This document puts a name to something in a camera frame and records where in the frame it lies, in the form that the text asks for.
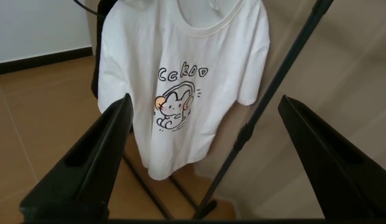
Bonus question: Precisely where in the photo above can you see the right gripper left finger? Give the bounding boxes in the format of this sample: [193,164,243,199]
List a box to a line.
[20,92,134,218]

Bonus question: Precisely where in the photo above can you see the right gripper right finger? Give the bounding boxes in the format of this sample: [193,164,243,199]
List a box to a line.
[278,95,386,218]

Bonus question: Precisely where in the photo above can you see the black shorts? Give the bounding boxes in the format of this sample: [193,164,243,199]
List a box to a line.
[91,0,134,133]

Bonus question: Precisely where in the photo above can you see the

---

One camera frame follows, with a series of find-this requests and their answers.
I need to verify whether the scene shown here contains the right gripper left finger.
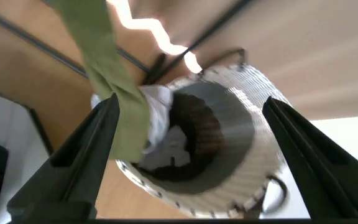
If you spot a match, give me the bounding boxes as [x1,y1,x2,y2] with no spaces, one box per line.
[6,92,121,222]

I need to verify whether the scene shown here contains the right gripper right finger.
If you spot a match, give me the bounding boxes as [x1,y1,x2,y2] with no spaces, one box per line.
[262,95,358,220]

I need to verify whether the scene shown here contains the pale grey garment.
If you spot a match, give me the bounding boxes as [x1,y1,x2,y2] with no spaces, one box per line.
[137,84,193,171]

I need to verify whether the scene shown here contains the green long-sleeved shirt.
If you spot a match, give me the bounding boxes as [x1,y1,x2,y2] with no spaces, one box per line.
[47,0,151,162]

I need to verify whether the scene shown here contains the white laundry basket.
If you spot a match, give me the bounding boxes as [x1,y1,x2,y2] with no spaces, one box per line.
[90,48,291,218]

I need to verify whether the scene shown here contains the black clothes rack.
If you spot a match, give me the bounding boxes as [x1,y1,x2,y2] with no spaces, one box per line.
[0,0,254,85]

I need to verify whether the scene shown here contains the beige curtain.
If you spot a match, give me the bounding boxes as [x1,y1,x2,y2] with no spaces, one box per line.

---

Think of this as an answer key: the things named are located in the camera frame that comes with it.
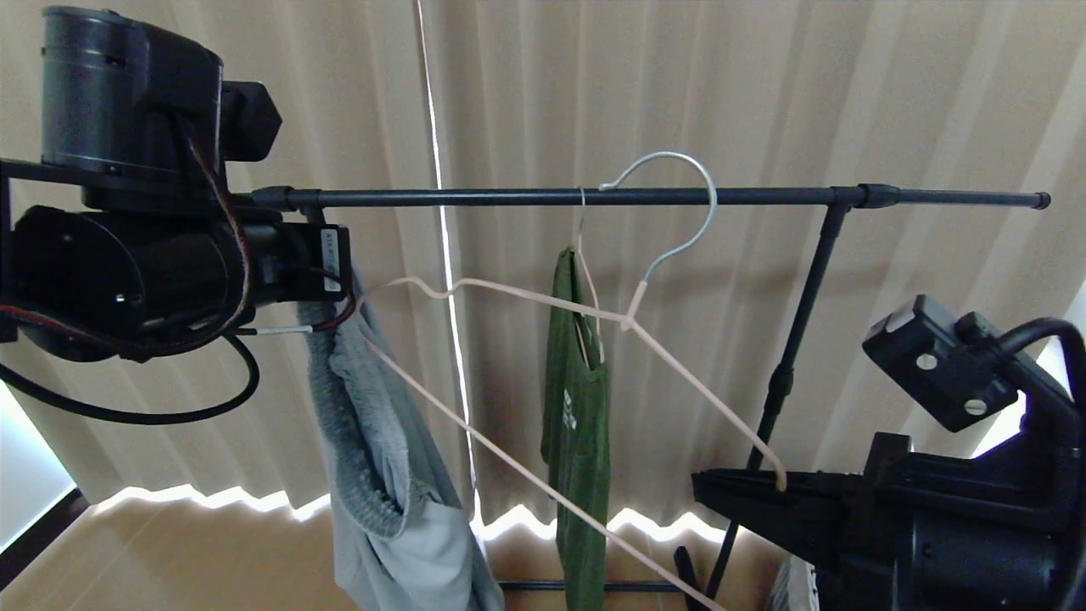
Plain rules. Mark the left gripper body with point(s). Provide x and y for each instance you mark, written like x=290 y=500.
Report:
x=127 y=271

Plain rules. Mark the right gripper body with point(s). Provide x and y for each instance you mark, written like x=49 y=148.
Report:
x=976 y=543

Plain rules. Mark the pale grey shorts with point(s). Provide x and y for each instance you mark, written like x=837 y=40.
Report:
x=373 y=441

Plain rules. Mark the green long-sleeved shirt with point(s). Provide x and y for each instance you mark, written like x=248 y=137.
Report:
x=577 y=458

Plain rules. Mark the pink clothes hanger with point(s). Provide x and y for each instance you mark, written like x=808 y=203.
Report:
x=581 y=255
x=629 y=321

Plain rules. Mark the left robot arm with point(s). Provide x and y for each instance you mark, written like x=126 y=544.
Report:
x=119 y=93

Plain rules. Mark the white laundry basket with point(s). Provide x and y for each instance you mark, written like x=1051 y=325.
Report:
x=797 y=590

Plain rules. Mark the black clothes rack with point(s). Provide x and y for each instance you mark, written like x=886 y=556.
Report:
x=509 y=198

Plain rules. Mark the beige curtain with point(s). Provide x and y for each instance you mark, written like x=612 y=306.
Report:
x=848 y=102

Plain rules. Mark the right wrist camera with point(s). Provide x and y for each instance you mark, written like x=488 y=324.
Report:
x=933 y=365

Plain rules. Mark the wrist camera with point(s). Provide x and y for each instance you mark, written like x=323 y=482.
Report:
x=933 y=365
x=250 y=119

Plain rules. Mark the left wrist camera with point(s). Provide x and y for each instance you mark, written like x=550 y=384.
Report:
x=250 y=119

● TASK DETAILS
Show all lines from the data above in which the word "verify" appears.

● FINISHED TASK
I need to verify whether the scene shown here contains the right gripper left finger.
I need to verify whether the scene shown here contains the right gripper right finger.
I need to verify whether the scene shown here contains the pale grey garment.
I need to verify whether the scene shown here contains the green long-sleeved shirt.
I need to verify whether the scene shown here contains the white laundry basket.
I need to verify whether the scene shown here contains the black clothes rack.
I need to verify whether the scene shown here contains the beige curtain.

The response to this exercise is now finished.